Offenlegung unter bestimmten Bedingungen

Darin heißt es, dass an der institutionellen Aufarbeitung sexualisierter Gewalt "ein überragendes kirchliches Interesse" bestehe. Personenbezogene Daten dürfen deshalb zu diesem Zweck verarbeitet werden.

Ihre Offenlegung ist ohne Einwilligung der Betroffenen "durch die Bereitstellung von Unterlagen, die Informationen über Vorgänge sexualisierter Gewalt enthalten oder von denen dieses aufgrund tatsächlicher Anhaltspunkte anzunehmen ist, zum Zwecke der institutionellen Aufarbeitung sexualisierter Gewalt gegenüber Wissenschaftlerinnen und Wissenschaftlern oder von der zuständigen kirchlichen Stelle Beauftragten zulässig".

Personenbezogene Daten nur mit Zustimmung

Voraussetzung ist, dass die Empfänger der Daten ein Datenschutzkonzept vorlegen, das den Anforderungen dieses Kirchengesetzes entspricht, und dass sie auf das Datengeheimnis verpflichtet wurden und darauf, die Daten ausschließlich für die bestimmten Zwecke zu verarbeiten. Als "institutionelle Aufarbeitung sexualisierter Gewalt" definiert die EKD "jede systematische, nicht auf den Einzelfall bezogene Untersuchung von Vorkommnissen sexualisierter Gewalt, insbesondere betreffend deren Ursachen, Rahmenbedingungen und Folgen".

Eine Veröffentlichung der personenbezogenen Daten ist nur mit Zustimmung der offenlegenden Stelle zulässig, und zwar wenn dies "aufgrund der Stellung als Person der Zeitgeschichte unerlässlich ist" oder die betroffene Person in die Veröffentlichung eingewilligt hat. Diese muss vor Erteilung der Zustimmung angehört werden.

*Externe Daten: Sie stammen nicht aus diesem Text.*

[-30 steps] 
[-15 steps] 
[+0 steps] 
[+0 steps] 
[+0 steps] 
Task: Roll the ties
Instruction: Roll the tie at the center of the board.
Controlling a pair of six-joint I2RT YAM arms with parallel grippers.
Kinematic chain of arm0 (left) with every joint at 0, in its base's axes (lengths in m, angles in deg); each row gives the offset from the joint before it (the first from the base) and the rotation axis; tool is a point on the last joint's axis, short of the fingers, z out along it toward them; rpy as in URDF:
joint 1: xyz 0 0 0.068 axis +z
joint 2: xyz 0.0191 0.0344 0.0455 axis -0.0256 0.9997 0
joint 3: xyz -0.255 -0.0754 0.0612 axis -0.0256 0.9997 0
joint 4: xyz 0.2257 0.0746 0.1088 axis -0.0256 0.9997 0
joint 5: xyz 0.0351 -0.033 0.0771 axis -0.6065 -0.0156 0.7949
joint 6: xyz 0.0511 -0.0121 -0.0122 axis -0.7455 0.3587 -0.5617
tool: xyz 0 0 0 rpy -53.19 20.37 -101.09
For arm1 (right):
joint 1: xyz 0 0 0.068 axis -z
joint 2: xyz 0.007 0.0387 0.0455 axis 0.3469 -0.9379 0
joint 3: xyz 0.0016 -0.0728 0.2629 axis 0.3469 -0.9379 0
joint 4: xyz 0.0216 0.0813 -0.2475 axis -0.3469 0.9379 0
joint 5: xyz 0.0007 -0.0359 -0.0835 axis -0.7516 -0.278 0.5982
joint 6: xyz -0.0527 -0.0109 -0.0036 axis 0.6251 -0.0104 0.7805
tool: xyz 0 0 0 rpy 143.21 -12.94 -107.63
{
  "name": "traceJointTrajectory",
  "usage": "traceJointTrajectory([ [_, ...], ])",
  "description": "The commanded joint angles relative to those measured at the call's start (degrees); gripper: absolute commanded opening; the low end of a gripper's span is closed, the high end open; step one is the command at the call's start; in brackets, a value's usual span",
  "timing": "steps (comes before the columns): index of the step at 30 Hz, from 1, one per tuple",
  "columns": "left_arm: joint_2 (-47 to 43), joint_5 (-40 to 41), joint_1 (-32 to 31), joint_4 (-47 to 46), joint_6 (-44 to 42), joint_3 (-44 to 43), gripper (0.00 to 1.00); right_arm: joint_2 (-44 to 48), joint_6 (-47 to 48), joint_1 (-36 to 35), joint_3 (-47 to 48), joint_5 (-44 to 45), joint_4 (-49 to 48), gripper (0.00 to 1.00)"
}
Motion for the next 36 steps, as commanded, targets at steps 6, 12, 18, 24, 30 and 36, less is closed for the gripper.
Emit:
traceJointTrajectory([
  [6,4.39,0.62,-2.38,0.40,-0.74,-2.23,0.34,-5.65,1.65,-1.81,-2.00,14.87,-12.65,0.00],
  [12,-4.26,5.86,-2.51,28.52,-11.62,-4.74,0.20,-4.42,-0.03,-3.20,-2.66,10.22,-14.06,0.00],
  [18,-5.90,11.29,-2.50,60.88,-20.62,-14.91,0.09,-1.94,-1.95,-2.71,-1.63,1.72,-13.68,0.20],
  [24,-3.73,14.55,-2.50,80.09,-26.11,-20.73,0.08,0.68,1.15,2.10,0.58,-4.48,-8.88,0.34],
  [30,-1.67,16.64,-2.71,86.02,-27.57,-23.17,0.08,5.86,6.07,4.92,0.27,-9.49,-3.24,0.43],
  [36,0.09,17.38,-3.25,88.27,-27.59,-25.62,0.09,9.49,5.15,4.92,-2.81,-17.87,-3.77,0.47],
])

Personenbezogene Daten von Betroffenen sexualisierter Gewalt dürfen nur mit Einwilligung der Betroffenen veröffentlicht werden.

Die "Gesetzesvertretende Ordnung" wurde vom Rat der EKD mit Zustimmung der Kirchenkonferenz beschlossen. Die EKD wendet wie die katholische Kirche aufgrund einer Ausnahmeregelung in der europäischen Datenschutzgrundverordnung (DSGVO) ein eigenes Datenschutzrecht an, das seit 2018 in Kraft ist.